Each line of the data below must be given again exactly as written.

╔══

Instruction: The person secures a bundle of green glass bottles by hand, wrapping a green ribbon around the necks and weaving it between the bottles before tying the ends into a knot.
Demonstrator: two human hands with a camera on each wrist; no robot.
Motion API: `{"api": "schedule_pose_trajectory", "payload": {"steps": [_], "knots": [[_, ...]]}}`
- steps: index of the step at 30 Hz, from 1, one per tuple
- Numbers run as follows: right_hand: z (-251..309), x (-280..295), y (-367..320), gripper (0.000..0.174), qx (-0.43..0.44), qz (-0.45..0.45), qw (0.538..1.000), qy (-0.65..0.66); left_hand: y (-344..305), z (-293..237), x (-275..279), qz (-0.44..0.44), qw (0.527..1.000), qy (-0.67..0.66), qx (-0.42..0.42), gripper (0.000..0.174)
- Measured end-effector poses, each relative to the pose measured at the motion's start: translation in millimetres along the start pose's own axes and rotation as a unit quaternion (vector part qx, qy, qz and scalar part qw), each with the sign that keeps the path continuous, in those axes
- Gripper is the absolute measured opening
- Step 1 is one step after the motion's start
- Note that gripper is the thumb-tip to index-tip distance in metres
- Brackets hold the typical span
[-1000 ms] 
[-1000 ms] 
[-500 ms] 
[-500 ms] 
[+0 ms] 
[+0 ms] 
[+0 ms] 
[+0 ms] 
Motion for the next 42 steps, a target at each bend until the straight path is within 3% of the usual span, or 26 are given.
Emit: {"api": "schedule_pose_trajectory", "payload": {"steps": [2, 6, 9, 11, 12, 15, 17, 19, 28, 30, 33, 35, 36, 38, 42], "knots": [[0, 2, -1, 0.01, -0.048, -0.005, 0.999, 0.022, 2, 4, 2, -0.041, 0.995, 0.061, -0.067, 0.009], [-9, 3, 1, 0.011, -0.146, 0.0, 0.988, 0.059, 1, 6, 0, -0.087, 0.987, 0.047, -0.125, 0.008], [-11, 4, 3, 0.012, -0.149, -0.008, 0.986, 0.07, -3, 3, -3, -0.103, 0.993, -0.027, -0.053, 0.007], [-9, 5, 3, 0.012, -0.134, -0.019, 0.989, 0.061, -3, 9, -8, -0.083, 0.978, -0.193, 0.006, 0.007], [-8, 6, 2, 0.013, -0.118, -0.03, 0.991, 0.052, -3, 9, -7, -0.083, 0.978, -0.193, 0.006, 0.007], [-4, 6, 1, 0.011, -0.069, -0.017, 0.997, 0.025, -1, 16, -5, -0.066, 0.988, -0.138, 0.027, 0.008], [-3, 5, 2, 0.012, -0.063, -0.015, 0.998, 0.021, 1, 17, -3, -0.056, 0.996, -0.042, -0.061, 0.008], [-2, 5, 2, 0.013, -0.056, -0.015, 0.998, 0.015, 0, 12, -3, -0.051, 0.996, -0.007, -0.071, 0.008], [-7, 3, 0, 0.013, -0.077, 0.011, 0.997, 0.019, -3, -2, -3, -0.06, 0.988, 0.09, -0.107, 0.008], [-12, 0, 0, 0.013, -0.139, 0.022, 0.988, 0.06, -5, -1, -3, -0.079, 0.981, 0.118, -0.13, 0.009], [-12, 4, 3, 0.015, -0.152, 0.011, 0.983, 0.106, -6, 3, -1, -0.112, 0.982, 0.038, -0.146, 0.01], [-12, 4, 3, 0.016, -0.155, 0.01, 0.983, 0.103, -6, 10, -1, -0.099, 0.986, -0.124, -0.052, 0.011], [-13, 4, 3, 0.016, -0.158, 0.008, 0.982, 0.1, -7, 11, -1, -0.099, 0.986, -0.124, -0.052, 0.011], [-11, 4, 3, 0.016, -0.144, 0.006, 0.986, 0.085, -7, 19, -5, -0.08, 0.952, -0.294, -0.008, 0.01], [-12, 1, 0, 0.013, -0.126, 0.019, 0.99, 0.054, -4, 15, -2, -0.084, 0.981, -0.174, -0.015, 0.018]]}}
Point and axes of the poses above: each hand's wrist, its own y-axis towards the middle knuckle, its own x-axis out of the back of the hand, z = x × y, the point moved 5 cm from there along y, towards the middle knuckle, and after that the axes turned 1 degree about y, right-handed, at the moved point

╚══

Output for this exercise
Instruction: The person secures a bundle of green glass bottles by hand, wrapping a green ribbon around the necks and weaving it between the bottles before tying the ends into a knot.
Demonstrator: two human hands with a camera on each wrist; no robot.
Motion API: `{"api": "schedule_pose_trajectory", "payload": {"steps": [_], "knots": [[_, ...]]}}`
- steps: index of the step at 30 Hz, from 1, one per tuple
- Numbers run as follows: right_hand: z (-251..309), x (-280..295), y (-367..320), gripper (0.000..0.174), qx (-0.43..0.44), qz (-0.45..0.45), qw (0.538..1.000), qy (-0.65..0.66); left_hand: y (-344..305), z (-293..237), x (-275..279), qz (-0.44..0.44), qw (0.527..1.000), qy (-0.67..0.66), qx (-0.42..0.42), gripper (0.000..0.174)
- Measured end-effector poses, each relative to the pose measured at the motion's start: translation in millimetres along the start pose's own axes and rotation as a unit quaternion (vector part qx, qy, qz and scalar part qw), each with the sign that keeps the path continuous, in those axes
- Gripper is the absolute measured opening
- Step 1 is one step after the motion's start
- Note that gripper is the thumb-tip to index-tip distance in metres
- Brackets hold the typical span
[-1000 ms] 
[-1000 ms] 
[-500 ms] 
[-500 ms] 
[+0 ms] 
[+0 ms] 
[+0 ms] 
[+0 ms] 
Motion for the next 42 steps, a target at each bend until the straight path is within 3% of the usual span, or 26 are given.
Emit: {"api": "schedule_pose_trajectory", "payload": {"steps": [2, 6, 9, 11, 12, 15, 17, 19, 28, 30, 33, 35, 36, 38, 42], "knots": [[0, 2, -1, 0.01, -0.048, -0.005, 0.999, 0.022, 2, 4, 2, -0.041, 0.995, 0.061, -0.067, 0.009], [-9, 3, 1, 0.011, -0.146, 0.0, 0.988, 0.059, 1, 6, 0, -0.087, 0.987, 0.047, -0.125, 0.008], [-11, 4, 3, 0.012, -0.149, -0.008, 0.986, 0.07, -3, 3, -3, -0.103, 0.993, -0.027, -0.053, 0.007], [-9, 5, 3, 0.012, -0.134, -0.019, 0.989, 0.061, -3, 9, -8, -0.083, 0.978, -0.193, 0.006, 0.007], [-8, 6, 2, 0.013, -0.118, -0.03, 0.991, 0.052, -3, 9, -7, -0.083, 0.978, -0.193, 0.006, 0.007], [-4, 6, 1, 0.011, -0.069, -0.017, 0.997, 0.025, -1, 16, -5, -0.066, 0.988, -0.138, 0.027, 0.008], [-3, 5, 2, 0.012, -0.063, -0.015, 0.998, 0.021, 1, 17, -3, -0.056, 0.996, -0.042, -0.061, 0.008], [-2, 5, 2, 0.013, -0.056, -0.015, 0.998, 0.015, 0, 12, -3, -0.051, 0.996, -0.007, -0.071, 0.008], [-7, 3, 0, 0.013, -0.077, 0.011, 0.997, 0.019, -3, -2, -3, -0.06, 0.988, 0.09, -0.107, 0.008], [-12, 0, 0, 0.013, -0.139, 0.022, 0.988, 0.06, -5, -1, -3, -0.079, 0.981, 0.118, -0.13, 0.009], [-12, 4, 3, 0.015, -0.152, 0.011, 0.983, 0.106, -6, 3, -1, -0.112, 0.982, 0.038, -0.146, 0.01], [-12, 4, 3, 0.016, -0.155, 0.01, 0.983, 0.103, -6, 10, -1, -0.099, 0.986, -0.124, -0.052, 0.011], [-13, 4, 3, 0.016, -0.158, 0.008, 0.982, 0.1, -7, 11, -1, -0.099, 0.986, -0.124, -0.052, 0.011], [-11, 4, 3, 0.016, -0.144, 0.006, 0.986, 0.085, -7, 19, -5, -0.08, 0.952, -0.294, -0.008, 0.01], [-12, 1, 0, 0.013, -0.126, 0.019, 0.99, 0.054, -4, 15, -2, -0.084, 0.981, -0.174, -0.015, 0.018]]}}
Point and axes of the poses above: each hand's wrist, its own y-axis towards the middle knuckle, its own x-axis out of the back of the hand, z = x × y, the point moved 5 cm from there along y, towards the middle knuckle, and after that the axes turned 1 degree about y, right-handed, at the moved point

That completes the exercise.